Records from a dataset:
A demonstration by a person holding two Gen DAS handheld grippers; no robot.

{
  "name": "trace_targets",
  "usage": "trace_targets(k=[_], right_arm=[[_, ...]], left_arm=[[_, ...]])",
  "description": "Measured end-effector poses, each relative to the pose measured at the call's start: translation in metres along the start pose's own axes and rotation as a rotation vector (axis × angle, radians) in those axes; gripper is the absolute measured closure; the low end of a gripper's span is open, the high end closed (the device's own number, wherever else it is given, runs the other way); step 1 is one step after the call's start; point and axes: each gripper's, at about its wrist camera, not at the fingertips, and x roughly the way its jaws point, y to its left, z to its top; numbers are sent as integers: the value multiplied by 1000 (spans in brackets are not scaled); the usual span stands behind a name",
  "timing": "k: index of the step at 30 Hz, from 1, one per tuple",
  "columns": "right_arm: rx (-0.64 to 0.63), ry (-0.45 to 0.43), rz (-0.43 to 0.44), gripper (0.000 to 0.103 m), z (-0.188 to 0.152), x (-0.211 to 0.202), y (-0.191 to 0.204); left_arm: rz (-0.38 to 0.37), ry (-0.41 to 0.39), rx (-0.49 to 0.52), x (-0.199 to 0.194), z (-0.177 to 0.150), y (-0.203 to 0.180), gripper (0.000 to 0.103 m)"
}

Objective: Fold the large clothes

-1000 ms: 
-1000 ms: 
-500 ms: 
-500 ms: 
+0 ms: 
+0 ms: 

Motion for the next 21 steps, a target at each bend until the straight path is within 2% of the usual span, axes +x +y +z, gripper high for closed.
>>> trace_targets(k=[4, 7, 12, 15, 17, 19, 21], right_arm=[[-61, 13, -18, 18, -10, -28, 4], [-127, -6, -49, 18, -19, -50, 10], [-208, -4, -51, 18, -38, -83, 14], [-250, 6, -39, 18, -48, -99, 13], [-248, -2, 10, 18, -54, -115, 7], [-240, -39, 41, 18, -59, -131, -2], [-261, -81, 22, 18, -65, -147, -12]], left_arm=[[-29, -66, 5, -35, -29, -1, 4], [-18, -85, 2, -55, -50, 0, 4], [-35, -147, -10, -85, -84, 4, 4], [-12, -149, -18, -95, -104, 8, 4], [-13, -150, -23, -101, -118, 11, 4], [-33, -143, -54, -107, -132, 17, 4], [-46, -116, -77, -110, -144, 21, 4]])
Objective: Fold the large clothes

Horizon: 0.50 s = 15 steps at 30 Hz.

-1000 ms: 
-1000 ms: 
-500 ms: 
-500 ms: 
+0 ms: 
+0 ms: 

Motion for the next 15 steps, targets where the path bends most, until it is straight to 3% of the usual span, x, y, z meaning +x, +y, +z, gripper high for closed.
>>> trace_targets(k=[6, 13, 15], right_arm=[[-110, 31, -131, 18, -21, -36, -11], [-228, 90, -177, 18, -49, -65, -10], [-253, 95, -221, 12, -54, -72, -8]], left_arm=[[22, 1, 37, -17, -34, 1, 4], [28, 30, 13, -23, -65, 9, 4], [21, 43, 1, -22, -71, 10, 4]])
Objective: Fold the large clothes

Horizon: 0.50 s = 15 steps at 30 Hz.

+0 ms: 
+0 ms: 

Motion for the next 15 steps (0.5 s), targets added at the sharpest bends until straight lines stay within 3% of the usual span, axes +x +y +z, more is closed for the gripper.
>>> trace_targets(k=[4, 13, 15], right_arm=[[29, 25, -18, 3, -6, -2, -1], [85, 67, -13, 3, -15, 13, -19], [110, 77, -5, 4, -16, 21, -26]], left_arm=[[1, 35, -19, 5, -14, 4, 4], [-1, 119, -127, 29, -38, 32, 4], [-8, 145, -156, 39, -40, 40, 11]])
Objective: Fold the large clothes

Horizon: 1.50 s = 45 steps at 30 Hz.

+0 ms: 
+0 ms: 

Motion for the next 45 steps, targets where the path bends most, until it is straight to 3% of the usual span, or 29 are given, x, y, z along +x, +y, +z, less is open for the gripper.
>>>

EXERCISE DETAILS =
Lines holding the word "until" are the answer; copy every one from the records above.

RESPONSE BELOW =
Motion for the next 21 steps, a target at each bend until the straight path is within 2% of the usual span, axes +x +y +z, gripper high for closed.
Motion for the next 15 steps, targets where the path bends most, until it is straight to 3% of the usual span, x, y, z meaning +x, +y, +z, gripper high for closed.
Motion for the next 15 steps (0.5 s), targets added at the sharpest bends until straight lines stay within 3% of the usual span, axes +x +y +z, more is closed for the gripper.
Motion for the next 45 steps, targets where the path bends most, until it is straight to 3% of the usual span, or 29 are given, x, y, z along +x, +y, +z, less is open for the gripper.

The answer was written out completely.